§ How to complete this task: Please transcribe exactly, and only, the lines of the data below between the line holding "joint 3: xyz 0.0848" and the line holding "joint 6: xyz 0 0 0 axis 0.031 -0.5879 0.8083", inclusive.

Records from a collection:
########

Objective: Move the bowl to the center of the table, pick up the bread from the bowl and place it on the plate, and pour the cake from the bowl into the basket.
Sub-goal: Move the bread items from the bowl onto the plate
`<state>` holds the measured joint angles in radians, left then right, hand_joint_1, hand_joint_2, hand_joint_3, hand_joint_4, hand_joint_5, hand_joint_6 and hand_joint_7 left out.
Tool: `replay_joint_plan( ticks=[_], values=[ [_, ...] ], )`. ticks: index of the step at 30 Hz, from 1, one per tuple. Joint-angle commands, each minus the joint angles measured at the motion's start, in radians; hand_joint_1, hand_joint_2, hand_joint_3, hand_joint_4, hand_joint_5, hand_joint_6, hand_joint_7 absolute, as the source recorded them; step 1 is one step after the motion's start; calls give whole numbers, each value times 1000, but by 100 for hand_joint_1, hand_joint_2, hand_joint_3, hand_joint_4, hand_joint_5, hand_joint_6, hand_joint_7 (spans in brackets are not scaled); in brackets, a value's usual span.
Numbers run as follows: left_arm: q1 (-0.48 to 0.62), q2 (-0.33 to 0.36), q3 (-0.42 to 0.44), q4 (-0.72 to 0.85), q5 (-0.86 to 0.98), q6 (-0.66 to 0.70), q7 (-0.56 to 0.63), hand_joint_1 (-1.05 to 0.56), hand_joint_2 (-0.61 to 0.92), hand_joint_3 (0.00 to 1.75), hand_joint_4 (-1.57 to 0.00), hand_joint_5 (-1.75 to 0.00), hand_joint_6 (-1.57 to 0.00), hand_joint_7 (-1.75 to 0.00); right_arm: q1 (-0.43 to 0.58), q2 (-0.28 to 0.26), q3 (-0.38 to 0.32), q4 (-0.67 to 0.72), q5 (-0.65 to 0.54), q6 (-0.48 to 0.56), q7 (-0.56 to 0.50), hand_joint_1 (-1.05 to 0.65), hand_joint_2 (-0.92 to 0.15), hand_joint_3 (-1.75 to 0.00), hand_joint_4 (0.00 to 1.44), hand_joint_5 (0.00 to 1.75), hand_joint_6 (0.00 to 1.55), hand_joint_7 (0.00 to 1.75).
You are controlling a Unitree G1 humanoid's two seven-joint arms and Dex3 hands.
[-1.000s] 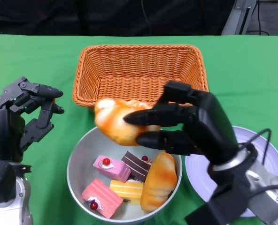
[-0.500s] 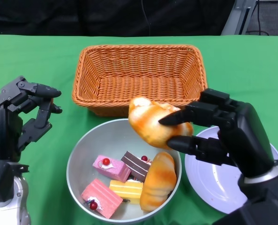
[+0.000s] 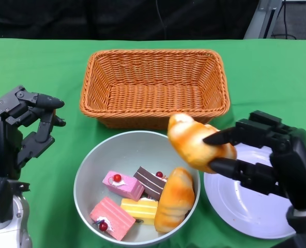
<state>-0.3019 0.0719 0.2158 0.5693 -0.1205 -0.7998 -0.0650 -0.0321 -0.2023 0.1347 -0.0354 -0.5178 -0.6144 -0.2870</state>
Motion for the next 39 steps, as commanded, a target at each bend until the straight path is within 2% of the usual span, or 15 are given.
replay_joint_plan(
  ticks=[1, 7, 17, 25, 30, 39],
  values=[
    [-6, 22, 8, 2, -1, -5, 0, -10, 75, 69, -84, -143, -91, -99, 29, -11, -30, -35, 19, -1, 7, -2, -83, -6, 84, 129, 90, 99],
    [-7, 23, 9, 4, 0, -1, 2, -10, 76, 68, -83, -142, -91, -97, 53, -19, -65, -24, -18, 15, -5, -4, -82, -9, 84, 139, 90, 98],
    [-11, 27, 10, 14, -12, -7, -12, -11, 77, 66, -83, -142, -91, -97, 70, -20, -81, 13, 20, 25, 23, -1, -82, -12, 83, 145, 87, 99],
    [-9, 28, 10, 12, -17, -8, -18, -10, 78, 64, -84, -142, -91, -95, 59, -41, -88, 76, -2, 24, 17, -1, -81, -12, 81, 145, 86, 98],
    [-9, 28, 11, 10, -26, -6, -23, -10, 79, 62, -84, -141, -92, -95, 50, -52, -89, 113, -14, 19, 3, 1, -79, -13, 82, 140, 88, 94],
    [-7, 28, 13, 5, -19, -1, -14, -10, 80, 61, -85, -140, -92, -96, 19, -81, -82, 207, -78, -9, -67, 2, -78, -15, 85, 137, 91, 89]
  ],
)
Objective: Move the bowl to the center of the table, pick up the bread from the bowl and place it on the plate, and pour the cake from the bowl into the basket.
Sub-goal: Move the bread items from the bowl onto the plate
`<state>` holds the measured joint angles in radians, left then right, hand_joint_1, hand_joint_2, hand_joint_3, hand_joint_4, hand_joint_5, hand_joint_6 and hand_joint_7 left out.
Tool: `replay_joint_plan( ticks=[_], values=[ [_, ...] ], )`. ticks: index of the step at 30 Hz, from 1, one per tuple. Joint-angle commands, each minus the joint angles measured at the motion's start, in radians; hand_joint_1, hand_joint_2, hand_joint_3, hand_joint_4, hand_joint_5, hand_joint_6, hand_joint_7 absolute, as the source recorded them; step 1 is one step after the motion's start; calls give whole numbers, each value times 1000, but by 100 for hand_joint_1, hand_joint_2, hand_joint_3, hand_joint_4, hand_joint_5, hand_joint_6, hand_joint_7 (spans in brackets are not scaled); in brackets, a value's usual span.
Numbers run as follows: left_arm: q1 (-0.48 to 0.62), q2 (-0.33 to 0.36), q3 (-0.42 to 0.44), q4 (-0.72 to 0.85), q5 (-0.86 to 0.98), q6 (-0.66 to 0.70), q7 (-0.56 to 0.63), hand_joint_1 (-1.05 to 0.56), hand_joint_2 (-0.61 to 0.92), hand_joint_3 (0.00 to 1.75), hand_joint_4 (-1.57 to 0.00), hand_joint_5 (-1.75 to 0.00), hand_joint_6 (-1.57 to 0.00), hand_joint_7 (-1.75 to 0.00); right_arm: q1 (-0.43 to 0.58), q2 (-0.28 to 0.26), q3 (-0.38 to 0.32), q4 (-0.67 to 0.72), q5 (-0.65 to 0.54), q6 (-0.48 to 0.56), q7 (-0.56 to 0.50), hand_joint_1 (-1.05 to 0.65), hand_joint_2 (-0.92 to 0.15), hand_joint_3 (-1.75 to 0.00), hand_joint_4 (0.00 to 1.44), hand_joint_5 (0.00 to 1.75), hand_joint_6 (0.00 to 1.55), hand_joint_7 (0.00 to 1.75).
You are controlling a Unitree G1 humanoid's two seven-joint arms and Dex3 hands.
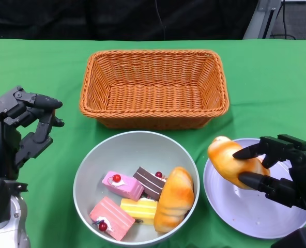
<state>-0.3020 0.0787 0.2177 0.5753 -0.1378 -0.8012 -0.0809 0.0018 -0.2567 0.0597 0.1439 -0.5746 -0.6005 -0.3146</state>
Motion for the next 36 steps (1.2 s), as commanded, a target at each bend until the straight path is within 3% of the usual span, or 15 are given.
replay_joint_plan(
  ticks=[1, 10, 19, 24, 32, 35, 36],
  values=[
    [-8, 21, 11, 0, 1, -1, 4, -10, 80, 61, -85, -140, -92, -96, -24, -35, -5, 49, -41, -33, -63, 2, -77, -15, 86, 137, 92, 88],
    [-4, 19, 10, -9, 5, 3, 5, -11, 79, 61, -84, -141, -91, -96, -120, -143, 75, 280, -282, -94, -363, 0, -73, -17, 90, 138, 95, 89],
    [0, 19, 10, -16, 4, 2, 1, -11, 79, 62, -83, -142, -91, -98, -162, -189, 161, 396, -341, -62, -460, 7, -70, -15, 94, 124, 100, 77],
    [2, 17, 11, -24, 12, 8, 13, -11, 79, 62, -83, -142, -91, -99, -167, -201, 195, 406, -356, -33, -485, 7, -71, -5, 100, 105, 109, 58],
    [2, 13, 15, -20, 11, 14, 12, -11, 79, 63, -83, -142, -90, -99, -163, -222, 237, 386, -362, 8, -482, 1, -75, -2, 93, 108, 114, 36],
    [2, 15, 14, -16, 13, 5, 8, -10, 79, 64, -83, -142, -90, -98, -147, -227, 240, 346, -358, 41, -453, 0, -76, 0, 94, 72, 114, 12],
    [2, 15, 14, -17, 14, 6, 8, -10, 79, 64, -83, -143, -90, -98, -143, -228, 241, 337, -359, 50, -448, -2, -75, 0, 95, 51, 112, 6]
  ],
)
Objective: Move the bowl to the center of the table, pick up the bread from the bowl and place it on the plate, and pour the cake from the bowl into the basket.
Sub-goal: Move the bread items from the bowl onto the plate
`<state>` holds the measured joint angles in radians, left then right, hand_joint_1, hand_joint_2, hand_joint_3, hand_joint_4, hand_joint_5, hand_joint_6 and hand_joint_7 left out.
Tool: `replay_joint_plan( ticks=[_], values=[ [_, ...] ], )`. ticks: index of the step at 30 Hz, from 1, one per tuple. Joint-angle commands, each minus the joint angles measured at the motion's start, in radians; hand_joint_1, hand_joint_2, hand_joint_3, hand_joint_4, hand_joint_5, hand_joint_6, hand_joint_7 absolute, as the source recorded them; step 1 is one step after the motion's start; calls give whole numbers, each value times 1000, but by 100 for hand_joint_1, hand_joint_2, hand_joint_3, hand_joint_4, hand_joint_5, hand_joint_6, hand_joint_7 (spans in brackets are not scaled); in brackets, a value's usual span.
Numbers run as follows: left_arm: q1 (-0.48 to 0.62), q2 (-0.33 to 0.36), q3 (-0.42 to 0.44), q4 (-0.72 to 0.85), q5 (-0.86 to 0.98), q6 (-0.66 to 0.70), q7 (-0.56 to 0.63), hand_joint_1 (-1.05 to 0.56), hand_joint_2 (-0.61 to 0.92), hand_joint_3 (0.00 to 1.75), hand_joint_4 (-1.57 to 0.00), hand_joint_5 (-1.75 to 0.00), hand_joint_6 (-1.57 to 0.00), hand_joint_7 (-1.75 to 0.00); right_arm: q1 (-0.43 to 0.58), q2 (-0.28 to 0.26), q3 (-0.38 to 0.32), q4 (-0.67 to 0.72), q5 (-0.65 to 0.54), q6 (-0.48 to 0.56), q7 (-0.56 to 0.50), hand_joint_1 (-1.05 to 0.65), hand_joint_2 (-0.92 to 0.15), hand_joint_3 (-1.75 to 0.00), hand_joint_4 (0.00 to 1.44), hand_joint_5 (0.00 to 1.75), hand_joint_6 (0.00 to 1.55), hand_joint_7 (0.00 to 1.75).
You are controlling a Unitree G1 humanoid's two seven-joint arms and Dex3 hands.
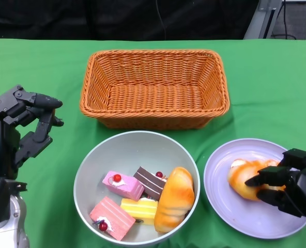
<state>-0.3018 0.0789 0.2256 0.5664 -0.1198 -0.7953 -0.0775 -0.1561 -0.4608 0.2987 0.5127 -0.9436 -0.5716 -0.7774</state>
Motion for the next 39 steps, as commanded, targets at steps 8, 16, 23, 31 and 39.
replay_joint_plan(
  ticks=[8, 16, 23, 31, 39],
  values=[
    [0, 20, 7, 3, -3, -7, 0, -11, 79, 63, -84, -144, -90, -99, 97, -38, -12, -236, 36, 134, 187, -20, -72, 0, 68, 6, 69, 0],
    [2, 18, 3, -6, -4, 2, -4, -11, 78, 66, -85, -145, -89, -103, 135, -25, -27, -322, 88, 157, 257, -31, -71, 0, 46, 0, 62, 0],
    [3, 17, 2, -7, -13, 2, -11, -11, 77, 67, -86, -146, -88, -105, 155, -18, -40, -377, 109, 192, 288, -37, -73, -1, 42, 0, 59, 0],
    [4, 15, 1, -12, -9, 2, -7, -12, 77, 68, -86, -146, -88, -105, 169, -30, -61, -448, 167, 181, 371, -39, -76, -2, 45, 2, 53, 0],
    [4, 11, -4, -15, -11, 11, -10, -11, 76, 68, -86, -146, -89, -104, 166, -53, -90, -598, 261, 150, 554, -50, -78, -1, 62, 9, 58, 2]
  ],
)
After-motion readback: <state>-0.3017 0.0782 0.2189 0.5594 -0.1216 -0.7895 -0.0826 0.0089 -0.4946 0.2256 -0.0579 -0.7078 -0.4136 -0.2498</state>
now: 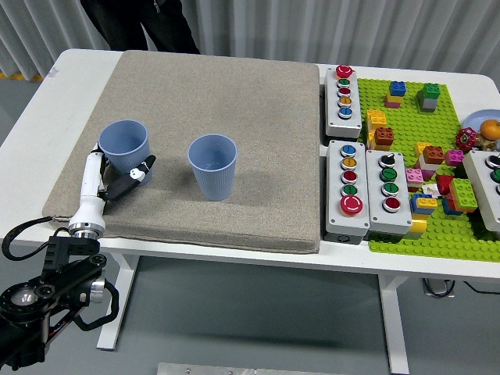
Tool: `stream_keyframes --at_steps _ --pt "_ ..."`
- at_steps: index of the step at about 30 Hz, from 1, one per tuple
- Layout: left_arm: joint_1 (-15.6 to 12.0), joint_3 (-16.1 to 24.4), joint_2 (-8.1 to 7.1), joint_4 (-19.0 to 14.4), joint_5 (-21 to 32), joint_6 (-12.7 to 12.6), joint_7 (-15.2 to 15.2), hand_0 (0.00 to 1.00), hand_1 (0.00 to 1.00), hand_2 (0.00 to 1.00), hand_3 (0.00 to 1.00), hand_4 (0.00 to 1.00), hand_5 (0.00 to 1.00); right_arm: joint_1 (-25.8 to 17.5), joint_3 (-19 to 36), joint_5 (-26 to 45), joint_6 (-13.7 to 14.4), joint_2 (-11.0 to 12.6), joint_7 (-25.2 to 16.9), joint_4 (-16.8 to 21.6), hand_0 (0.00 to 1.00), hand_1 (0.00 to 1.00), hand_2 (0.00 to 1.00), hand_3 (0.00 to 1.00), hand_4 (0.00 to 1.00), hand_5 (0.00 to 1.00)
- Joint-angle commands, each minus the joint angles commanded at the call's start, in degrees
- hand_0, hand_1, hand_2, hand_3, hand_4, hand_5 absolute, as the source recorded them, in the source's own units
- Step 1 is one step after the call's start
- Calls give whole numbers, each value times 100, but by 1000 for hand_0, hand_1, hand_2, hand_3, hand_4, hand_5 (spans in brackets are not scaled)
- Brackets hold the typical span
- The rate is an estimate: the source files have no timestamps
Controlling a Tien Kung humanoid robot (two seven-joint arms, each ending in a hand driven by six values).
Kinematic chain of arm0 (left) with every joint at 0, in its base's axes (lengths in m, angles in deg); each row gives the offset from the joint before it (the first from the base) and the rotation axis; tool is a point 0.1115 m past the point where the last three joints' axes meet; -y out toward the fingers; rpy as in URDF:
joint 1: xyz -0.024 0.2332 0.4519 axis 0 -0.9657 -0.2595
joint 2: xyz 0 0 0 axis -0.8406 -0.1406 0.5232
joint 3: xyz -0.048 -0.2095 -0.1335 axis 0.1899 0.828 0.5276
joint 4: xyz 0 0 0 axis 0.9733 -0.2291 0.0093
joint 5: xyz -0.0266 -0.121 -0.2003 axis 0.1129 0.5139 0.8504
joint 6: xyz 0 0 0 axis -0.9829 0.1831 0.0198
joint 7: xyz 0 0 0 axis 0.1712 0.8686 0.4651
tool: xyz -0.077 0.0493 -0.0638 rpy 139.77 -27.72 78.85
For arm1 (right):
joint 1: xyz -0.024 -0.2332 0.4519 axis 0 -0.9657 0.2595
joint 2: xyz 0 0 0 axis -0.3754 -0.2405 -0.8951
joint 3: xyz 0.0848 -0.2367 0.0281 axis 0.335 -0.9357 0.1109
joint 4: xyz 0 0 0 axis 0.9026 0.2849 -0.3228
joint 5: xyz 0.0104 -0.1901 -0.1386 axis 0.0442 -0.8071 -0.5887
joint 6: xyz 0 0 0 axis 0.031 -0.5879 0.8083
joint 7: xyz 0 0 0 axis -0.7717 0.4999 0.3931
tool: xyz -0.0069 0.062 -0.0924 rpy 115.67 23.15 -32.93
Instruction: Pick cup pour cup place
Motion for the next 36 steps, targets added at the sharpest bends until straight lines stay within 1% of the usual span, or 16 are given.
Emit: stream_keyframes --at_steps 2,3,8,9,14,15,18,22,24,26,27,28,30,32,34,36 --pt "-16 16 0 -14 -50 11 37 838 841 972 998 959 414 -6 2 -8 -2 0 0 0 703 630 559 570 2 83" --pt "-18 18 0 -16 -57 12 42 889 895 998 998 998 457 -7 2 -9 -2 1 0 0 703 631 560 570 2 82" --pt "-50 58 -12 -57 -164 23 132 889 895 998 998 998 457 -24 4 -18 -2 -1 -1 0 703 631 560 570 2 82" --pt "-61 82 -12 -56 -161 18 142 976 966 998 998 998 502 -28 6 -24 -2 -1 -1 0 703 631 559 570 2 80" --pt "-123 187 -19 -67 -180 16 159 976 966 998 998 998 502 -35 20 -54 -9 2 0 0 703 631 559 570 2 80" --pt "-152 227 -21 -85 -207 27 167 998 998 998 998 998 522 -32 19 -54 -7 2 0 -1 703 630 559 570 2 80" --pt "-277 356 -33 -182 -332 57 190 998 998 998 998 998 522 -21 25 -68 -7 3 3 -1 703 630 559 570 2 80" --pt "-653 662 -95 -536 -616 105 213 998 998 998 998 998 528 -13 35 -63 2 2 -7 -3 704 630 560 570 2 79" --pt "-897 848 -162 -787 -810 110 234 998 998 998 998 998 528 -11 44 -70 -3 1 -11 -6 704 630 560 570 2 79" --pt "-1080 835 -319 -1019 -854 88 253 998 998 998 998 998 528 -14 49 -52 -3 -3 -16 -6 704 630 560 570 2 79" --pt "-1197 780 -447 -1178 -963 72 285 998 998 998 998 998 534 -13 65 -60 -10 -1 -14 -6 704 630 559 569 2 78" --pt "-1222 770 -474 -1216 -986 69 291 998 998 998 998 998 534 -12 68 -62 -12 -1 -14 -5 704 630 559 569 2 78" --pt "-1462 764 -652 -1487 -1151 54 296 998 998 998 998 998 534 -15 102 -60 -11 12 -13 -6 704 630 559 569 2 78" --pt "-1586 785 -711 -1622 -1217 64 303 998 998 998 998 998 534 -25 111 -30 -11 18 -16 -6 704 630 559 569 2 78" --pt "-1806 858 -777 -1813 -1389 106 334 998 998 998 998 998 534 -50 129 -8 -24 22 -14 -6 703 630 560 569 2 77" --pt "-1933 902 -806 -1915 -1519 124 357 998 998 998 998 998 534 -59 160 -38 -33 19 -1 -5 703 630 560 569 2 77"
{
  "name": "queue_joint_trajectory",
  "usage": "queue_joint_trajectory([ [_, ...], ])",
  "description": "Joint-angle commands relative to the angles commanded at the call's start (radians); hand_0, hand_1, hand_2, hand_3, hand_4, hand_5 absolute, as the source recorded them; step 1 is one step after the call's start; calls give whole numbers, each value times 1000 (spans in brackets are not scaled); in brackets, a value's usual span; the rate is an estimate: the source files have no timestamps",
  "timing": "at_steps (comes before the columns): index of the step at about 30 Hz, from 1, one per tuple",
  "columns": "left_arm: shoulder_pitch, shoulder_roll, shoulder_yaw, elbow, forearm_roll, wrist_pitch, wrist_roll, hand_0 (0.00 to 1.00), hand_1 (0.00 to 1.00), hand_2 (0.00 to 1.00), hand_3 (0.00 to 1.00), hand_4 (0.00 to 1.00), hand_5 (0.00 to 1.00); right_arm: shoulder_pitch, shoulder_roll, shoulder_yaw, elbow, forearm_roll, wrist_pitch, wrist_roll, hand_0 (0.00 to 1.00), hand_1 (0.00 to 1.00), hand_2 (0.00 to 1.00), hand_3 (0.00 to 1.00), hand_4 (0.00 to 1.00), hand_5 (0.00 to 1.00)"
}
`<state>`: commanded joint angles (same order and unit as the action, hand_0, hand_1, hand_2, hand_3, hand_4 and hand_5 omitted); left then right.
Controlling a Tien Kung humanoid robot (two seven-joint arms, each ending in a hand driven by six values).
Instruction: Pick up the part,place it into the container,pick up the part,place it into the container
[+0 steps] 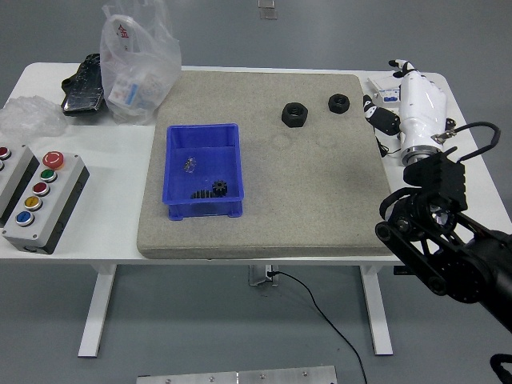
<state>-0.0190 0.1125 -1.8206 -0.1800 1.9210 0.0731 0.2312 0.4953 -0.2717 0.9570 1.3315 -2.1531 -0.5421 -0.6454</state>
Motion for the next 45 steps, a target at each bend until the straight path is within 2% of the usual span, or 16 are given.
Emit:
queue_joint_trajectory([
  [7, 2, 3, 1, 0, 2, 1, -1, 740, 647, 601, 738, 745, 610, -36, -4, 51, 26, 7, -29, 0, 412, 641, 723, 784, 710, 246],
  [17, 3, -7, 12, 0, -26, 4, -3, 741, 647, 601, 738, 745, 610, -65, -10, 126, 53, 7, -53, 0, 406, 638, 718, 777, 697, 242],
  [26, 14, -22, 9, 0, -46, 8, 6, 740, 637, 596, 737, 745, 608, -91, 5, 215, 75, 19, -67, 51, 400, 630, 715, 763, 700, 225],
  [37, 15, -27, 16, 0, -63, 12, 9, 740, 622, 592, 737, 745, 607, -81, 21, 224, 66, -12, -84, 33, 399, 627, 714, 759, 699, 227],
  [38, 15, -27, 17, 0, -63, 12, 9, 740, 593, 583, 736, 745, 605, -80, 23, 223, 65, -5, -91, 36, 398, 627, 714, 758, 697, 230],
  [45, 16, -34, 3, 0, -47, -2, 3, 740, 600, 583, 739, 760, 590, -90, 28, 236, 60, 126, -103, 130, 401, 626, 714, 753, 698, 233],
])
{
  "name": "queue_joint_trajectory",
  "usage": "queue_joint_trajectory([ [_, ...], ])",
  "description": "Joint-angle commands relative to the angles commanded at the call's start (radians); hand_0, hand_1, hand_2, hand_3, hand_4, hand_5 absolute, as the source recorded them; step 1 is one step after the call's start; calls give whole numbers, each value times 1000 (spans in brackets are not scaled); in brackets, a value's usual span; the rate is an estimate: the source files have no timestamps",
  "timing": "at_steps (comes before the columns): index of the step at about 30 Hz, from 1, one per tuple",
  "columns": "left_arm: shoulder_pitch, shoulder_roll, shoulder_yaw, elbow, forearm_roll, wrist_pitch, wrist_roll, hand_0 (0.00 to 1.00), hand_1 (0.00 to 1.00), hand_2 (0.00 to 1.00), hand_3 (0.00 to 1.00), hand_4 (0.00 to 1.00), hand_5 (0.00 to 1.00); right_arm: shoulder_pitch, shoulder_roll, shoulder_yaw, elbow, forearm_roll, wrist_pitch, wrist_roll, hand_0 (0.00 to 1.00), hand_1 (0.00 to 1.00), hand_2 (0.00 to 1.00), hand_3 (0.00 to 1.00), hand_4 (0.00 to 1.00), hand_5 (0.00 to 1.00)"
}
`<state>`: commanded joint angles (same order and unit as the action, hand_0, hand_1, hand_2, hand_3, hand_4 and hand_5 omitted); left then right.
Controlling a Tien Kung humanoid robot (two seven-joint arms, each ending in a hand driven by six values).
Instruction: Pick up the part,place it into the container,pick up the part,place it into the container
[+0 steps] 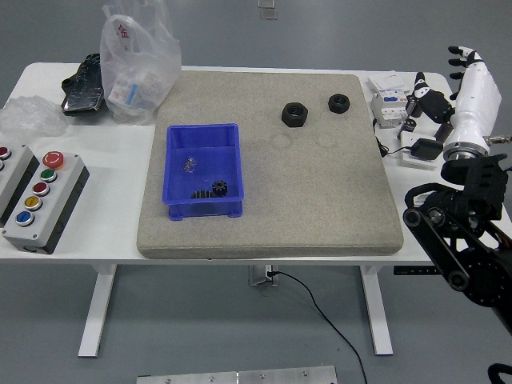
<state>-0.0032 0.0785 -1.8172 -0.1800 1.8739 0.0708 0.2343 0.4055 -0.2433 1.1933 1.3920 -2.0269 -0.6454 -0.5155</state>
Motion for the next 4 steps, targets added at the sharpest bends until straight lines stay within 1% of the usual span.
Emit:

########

§ Solution:
joint 3: xyz 0.0848 -0.2367 0.0281 axis 0.335 -0.9357 0.1109
joint 4: xyz 0 0 0 axis 0.9026 0.2849 -0.3228
joint 5: xyz 0.0104 -0.1901 -0.1386 axis 0.0442 -0.8071 -0.5887
joint 6: xyz 0 0 0 axis 0.031 -0.5879 0.8083

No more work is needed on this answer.